2. The pharmaceutical formulation according to claim 1 , wherein the chelator-somatostatin receptor ligand is used as an active ingredient.
3. The pharmaceutical formulation according to claim 1 , wherein the radionuclide source is selected from the group of metal ions including 99mTc, 117mSn, 177Lu, 188Re, 186Re, 153Sm, 166Ho, 90Y, 89Sr, 67Ga, 68Ga, 111n, 183Gd, 59Fe, 225Ac, 223Ra, 212Bi, 211At, 45Ti, 60Cu, 61Cu, 67Cu, 64Cu and 62Cu, and wherein the metal source is a non-radioactive metal such as 187Re, 69Ga, 153Pt.
4. The pharmaceutical formulation according to claim 1 , wherein the chelator-somatostatin receptor ligand is octreotide ligands selected from DOTA-TOC, DOTATATE, DOTA-NOC or DTPAOC.
5. The pharmaceutical formulation according to claim 1 , wherein the transchelator is citrate, mannitol, alpha-cyclodextrin, beta-cyclodextrin, gamma-cyclodextrin, hydroxypropyl cyclodextrin, glucose, glucosamine, gluconate, glucarate, glucoheptonate.
6. The pharmaceutical formulation according to claim 1 , wherein the chelator-somatostatin receptor ligand is DOTATATE and the transchelator is beta-cyclodextrin, wherein a usage amount of the beta-cyclodextrin is in a range from 1 mg to 100 mg for every 100 μg of the DOTATATE, and the pH of the chelator-somatostatin receptor ligand conjugated with the metal source or the radionuclide source is between 4 to 5.

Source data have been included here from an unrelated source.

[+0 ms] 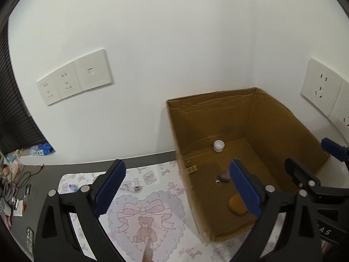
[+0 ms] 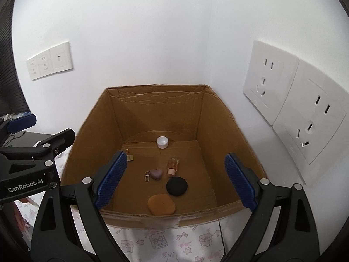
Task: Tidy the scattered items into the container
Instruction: 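Withdraw both open tools from the box back over the mat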
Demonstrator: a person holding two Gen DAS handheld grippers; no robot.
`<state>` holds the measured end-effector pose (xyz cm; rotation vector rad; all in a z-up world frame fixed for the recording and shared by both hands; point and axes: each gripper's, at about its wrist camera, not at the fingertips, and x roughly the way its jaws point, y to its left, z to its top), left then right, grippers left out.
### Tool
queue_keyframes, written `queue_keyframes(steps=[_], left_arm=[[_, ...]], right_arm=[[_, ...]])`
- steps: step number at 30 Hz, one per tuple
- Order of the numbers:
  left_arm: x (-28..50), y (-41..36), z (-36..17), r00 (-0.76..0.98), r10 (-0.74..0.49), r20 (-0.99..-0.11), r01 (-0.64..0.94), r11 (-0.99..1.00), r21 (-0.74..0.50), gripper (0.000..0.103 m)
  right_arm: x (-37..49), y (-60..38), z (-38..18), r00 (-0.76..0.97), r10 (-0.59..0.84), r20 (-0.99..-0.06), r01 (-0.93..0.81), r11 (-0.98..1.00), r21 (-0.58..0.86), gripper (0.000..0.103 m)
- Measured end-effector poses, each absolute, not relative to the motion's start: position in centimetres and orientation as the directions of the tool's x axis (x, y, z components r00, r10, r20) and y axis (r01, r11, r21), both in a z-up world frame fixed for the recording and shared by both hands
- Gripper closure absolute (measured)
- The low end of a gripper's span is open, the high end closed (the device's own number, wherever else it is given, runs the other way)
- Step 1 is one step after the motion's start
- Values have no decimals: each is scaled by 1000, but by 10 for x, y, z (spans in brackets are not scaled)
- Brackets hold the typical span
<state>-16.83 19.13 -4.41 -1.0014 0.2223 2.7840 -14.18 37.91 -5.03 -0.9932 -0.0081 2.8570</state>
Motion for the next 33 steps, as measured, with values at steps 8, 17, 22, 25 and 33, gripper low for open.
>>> queue_keyframes(steps=[8, 17, 22, 25, 33], left_arm=[[-149, 143, -40, -766, 61, -640, -148, -985, 83, 8], [-128, 81, -32, -782, 39, -622, -103, -992, 67, 8], [-117, 49, -25, -787, 32, -616, -88, -994, 59, 8], [-113, 32, -22, -789, 27, -613, -84, -994, 65, 8], [-113, -18, -19, -791, 11, -611, -66, -996, 67, 8]], right_arm=[[-131, 344, -44, -795, 64, -604, -59, -998, -28, 10], [-121, 293, -37, -803, 41, -594, -31, -999, -28, 10], [-110, 264, -32, -808, 33, -589, -19, -999, -30, 10], [-106, 247, -30, -810, 29, -586, -12, -999, -34, 10], [-104, 199, -29, -812, 15, -583, 8, -999, -37, 10]])
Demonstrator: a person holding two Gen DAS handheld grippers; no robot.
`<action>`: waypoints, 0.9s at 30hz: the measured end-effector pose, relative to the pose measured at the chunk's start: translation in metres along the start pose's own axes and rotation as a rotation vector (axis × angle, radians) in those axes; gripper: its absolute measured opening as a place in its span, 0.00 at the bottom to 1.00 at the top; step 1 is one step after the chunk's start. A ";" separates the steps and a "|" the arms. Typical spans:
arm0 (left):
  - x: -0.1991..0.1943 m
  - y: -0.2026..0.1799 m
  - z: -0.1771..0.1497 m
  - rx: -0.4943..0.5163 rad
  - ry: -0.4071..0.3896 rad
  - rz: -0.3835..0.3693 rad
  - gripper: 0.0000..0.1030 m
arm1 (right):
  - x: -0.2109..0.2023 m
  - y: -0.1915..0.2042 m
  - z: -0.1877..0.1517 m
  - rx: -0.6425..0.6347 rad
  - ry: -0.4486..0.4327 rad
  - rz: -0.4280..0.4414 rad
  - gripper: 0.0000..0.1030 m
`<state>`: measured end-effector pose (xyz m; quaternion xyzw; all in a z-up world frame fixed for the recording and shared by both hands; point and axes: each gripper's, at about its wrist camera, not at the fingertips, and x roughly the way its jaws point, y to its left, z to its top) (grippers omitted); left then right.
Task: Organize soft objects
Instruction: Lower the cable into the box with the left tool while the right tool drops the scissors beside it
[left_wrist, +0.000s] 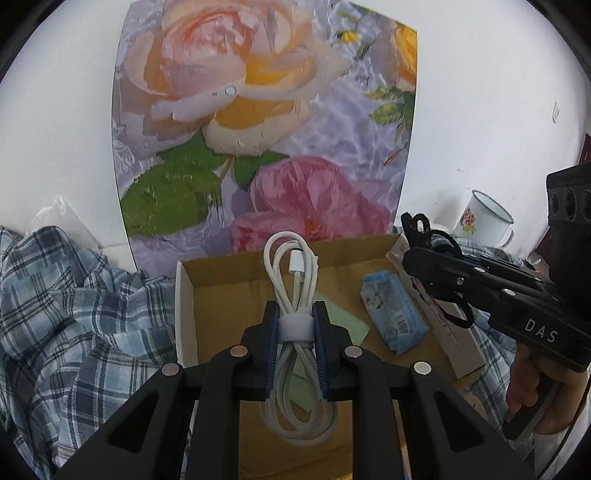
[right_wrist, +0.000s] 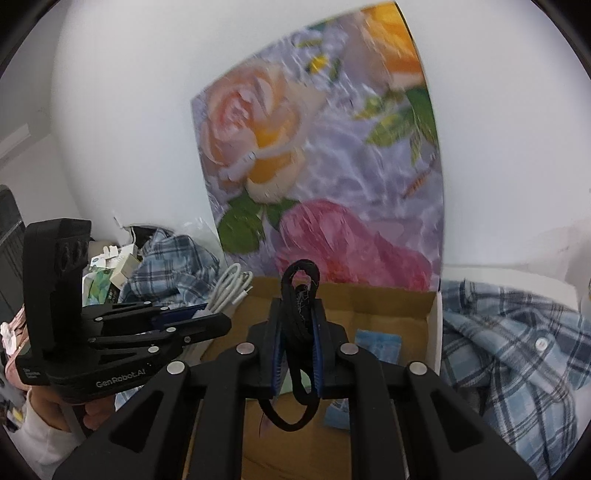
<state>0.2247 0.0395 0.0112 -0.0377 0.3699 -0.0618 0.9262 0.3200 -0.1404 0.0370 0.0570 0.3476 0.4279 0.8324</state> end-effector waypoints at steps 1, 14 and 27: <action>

7. A method of preparing a pharmaceutical formulation, comprising the following steps:
reacting a chelator-somatostatin receptor ligand with a metal source or a radionuclide source so that the metal source or the radionuclide source is conjugated to the chelator-somatostatin receptor ligand, wherein no column purification step is performed after reacting the chelator-somatostatin receptor ligand with the metal source or the radionuclide source; and
mixing the chelator-somatostatin receptor ligand with a transchelator.
8. The method of preparing the pharmaceutical formulation according to claim 7 , wherein the pharmaceutical formulation is prepared into one of the following forms for administration: tablets, capsules, powders, dispersible granules, cachets and suppositories, sustained release and delayed release formulations, liquid dosage forms, solutions, suspensions and emulsions, injectable formulations, solutions or sprays for intranasal, buccal or sublingual administration, aerosol preparations suitable for inhalation, transdermal formulations, creams, lotions, aerosols and/or emulsions and transdermal patches.
9. The method of preparing the pharmaceutical formulation according to claim 8 , wherein the pharmaceutical formulation is administered intravenously.
10. The method of preparing the pharmaceutical formulation according to claim 7 , wherein the radionuclide source is selected from the group of metal ions including 99mTc, 117mSn, 177Lu, 188Re, 186Re, 153Sm, 166Ho, 90Y, 89Sr, 67Ga, 68Ga, 111In, 183Gd, 59Fe, 225Ac, 223Ra, 212Bi, 211At, 45Ti, 60Cu, 61Cu, 67Cu, 64Cu and 62Cu, and wherein the metal source is a non-radioactive metal such as 187Re, 69Ga, 153Pt.
11. The method of preparing the pharmaceutical formulation according to claim 7 , wherein the chelator-somatostatin receptor ligand is octreotide ligands selected from DOTA-TOC, DOTATATE, DOTA-NOC or DTPAOC.
12. The method of preparing the pharmaceutical formulation according to claim 7 , wherein the transchelator is citrate, mannitol, alpha-cyclodextrin, beta-cyclodextrin, gamma-cyclodextrin, hydroxypropyl cyclodextrin, glucose, glucosamine, gluconate, glucarate, glucoheptonate.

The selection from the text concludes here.